An advantage of the image provided by the EVS is that it is of video type, that it covers the whole of the field of the HUD and that it is presented superimposed on the HUD symbology.
Although this synthetic vision, which is fairly close in terms of rendition to real vision, facilitates the perception of the exterior world in poor meteorological conditions, drawbacks remain.
Among them, the enhancement afforded by this piercing vision is counteracted by the overload of the image provided above the true landscape.
This renders the image almost unusable and may generate confusion of interpretation between the real world and the EVS imaging notably during the required identification of exterior elements in the final landing procedure.

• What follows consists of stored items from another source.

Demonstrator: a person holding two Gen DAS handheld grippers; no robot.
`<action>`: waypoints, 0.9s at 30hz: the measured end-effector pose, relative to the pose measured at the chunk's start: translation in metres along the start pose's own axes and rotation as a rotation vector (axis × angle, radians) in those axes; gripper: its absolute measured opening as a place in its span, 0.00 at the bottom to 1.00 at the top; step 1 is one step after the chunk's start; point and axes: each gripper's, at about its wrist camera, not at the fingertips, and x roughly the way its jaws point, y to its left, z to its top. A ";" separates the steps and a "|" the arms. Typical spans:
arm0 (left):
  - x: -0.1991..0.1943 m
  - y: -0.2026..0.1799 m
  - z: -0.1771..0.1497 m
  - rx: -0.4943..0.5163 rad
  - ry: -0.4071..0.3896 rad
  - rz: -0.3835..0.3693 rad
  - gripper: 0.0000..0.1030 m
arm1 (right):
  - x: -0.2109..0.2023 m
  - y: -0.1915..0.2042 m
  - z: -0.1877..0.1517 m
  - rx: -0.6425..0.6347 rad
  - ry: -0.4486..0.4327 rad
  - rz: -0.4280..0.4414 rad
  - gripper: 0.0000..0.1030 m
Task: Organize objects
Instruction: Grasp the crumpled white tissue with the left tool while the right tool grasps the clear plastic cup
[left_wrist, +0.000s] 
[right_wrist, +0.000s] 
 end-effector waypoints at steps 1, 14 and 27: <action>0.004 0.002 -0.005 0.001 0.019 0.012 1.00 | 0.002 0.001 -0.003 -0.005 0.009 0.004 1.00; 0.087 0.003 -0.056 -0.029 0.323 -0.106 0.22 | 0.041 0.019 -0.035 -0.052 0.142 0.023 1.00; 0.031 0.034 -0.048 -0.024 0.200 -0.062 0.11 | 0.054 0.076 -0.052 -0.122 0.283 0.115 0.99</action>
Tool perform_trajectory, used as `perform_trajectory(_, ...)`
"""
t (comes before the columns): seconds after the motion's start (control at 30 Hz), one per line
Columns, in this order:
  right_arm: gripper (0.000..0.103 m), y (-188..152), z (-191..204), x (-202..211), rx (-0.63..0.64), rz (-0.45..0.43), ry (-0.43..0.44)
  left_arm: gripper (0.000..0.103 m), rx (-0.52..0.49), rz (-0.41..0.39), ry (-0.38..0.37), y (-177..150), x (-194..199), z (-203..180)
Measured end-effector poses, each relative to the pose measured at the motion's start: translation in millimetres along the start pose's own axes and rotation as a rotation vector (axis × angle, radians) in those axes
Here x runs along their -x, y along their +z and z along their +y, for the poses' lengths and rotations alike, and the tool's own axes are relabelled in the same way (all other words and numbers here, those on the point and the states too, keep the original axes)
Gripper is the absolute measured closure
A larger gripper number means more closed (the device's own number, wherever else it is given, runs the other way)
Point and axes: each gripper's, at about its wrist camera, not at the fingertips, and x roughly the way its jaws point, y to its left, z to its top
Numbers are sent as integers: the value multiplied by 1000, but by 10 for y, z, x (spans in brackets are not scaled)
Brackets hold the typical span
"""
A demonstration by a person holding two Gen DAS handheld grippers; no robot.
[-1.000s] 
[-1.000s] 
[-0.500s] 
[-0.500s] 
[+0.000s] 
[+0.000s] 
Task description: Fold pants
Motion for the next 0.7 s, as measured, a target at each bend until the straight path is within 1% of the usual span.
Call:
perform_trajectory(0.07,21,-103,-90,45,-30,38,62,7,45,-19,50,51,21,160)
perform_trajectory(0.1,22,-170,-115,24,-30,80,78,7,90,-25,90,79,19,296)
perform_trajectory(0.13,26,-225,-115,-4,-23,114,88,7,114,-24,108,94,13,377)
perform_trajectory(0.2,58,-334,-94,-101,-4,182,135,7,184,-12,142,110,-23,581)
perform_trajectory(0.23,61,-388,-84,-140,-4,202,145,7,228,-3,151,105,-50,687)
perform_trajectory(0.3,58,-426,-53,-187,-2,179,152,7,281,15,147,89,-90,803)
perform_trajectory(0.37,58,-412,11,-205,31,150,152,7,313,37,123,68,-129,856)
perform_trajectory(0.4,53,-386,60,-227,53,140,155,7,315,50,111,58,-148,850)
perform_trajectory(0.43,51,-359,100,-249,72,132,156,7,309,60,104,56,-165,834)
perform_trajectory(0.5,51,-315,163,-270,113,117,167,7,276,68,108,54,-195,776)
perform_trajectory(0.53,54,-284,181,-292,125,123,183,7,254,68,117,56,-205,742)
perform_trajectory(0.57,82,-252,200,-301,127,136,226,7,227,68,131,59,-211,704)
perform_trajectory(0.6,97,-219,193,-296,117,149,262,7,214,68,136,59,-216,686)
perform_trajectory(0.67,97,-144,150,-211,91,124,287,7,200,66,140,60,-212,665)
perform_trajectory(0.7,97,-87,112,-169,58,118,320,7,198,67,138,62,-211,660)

The pilot must perform a go-around if the visibility does not make it possible to identify the elements necessary for landing, such as the threshold of the landing runway for example.
Document WO00/54217 is known from the prior art. This document describes an HUD display device on which images originating from several measurement sources can be displayed separately or at the same time by merging the captured images. This document discloses a scheme for creating an improved synthetic image by virtue of contour detection processing. According to this solution, the aim of the means for generating an image is to create a more complete image than that captured or an entirely synthetic image representing the landscape background. The major disadvantage of this solution is the problem of overload of the displayed image.
The invention makes it possible to alleviate the aforesaid drawbacks.